Ig Nobels honor 'weird science'

ByABC News
October 5, 2007, 4:34 PM

— -- Dan Meyer wanted to thank the presenters of this year's Ig Nobel Prizes for honoring his work with a British radiologist examining the side effects of sword swallowing. To really make the point, he thanked them with a sword still in his throat.

The 17th annual Ig Nobel prizes, presented Thursday night at Harvard University's Sanders Theatre,. recognize research that makes people laugh and then think. This year?s prizes were awarded for scholarly efforts such as developing a way to extract vanilla from cow dung and studying what makes sheets wrinkle. Seven of the 10 winners, who hail from five continents, traveled to Harvard at their own expense to accept the awards, which were handed to them by genuine Nobel Laureates.

The ceremony was kept on track by an 8-year-old girl, known as "Miss Sweety Poo," who cut-off acceptance speeches that went over their alloted 60 seconds by repeatedly saying, "Please stop, I'm bored." Stage sweepers, including Nobel Laureate Roy Glauber, periodically removed paper airplanes that were launched by the audience.

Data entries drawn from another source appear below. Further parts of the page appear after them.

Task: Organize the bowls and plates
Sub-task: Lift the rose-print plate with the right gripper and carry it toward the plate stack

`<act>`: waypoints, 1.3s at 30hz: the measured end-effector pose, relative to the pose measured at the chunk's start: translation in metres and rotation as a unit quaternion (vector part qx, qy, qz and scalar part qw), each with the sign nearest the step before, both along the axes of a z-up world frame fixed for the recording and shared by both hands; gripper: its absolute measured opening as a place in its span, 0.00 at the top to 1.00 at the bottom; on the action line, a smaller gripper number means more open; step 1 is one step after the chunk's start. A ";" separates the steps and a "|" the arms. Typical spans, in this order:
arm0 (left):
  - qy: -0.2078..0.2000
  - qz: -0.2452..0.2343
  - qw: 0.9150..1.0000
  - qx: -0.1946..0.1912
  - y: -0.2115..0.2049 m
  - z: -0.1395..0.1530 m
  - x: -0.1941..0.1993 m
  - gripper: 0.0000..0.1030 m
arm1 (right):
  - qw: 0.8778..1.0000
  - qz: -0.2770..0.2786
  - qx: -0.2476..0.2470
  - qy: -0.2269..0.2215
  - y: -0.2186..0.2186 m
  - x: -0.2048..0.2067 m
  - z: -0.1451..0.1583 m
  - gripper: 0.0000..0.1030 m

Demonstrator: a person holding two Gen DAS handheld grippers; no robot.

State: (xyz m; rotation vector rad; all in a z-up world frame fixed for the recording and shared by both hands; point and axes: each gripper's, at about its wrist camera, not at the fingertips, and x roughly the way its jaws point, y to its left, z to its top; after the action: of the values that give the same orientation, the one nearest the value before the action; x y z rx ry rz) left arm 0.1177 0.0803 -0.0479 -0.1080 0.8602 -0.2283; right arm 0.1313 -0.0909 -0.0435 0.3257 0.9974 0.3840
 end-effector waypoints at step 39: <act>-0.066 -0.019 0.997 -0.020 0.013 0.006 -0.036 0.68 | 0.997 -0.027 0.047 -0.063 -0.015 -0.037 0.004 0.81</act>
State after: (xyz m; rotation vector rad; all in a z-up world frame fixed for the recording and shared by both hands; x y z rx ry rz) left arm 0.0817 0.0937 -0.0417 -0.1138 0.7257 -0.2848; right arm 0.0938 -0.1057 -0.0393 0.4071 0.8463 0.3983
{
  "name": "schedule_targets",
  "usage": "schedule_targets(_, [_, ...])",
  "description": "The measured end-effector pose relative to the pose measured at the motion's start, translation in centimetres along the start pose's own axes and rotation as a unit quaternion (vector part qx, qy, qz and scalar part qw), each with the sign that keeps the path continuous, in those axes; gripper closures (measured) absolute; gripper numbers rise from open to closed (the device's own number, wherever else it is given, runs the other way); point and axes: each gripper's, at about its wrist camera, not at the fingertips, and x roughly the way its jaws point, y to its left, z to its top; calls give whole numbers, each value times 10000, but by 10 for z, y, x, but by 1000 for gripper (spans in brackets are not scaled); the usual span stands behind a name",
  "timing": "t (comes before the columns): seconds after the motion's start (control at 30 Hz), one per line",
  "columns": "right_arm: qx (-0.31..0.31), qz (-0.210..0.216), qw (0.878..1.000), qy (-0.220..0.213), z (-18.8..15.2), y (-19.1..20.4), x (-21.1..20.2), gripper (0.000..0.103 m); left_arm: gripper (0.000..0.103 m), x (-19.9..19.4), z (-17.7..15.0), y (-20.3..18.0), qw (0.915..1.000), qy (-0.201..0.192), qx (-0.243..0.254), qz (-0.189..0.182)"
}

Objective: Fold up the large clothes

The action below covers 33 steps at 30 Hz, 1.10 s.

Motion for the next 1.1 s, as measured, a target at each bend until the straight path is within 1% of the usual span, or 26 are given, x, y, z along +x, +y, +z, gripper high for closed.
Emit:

But this is all part of Ig Nobel tradition.

"(The first year) we all kept expecting some grown-up to come in and tell us to stop this and go on home," says award creator Marc Abrahams, the editor of the science humor magazine Annals of Improbable Research (AIR).

No Ig Nobel winners have gone on to win a Nobel prize yet, says Abrahams. But Glauber was a regular stage-sweeper at the annual ceremony for 10 years before he won his Nobel.

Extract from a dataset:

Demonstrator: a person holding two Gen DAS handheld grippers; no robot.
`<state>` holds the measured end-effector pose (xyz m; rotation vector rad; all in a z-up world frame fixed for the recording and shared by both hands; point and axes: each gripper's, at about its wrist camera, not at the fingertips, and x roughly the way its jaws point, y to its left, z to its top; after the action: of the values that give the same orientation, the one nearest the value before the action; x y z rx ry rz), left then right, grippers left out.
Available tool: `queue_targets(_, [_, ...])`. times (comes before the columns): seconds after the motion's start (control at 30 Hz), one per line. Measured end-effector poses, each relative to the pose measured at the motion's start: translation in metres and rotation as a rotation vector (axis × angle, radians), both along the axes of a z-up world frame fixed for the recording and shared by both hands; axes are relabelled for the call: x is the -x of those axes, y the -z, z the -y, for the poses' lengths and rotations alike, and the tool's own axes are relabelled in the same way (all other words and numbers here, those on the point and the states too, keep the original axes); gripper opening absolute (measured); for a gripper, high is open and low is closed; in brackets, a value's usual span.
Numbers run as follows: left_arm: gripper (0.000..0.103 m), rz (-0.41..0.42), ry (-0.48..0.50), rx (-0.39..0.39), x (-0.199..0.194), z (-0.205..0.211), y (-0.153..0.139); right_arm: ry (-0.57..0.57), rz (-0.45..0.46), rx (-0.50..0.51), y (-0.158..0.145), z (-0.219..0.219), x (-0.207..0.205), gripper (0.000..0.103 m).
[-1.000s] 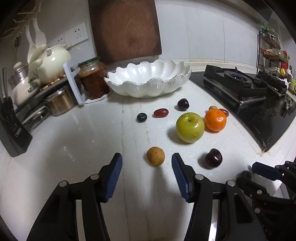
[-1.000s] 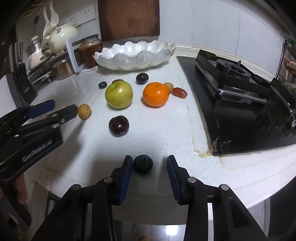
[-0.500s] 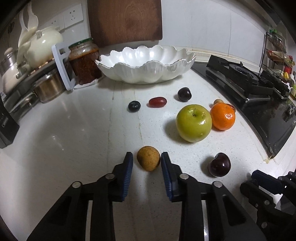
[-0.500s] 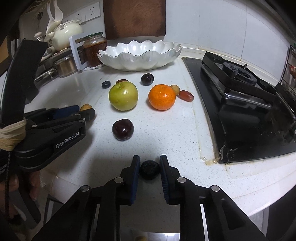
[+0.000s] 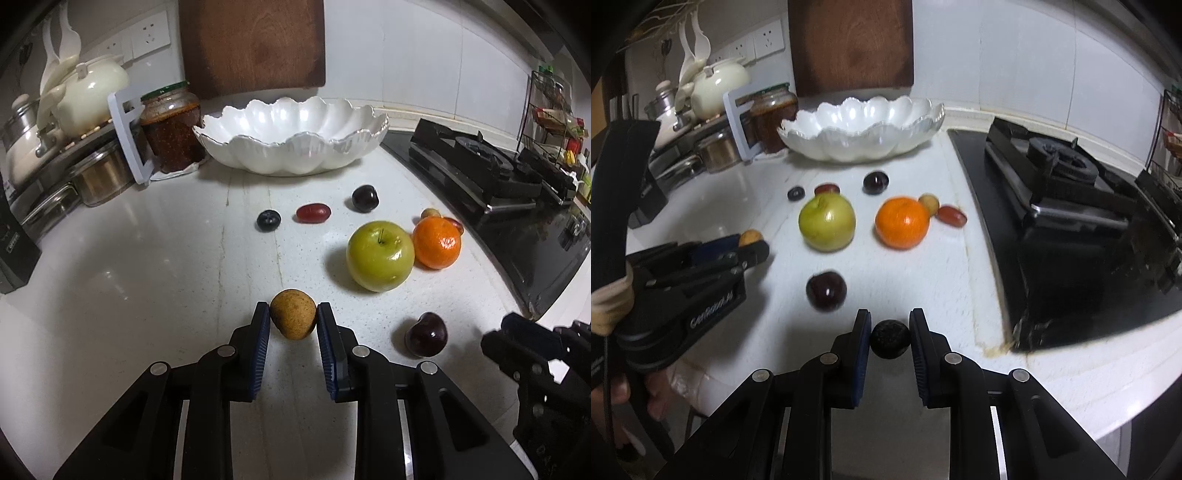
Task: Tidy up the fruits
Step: 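Lift and carry both held fruits over the white scalloped bowl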
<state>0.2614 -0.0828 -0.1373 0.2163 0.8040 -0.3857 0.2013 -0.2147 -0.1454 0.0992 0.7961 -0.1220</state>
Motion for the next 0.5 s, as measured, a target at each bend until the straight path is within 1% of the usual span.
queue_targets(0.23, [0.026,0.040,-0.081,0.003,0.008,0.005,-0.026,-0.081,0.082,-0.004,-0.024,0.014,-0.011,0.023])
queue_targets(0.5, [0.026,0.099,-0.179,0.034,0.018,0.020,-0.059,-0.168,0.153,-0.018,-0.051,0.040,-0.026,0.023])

As for the side effects of sword swallowing, Meyer, of Antioch, Tenn., says, "Most sword swallowing injuries happen either after another smaller injury when the throat is tender and swollen, or while doing something out of the ordinary, like swallowing multiple swords." Meyer went a month without solid food after doing the latter in 2005. Meyer is not sure if talking with a sword in his throat increases the probability of injury.

The Ig Nobel for nutrition went to a concept that sounds like a restaurant marketing ploy: a bottomless bowl of soup.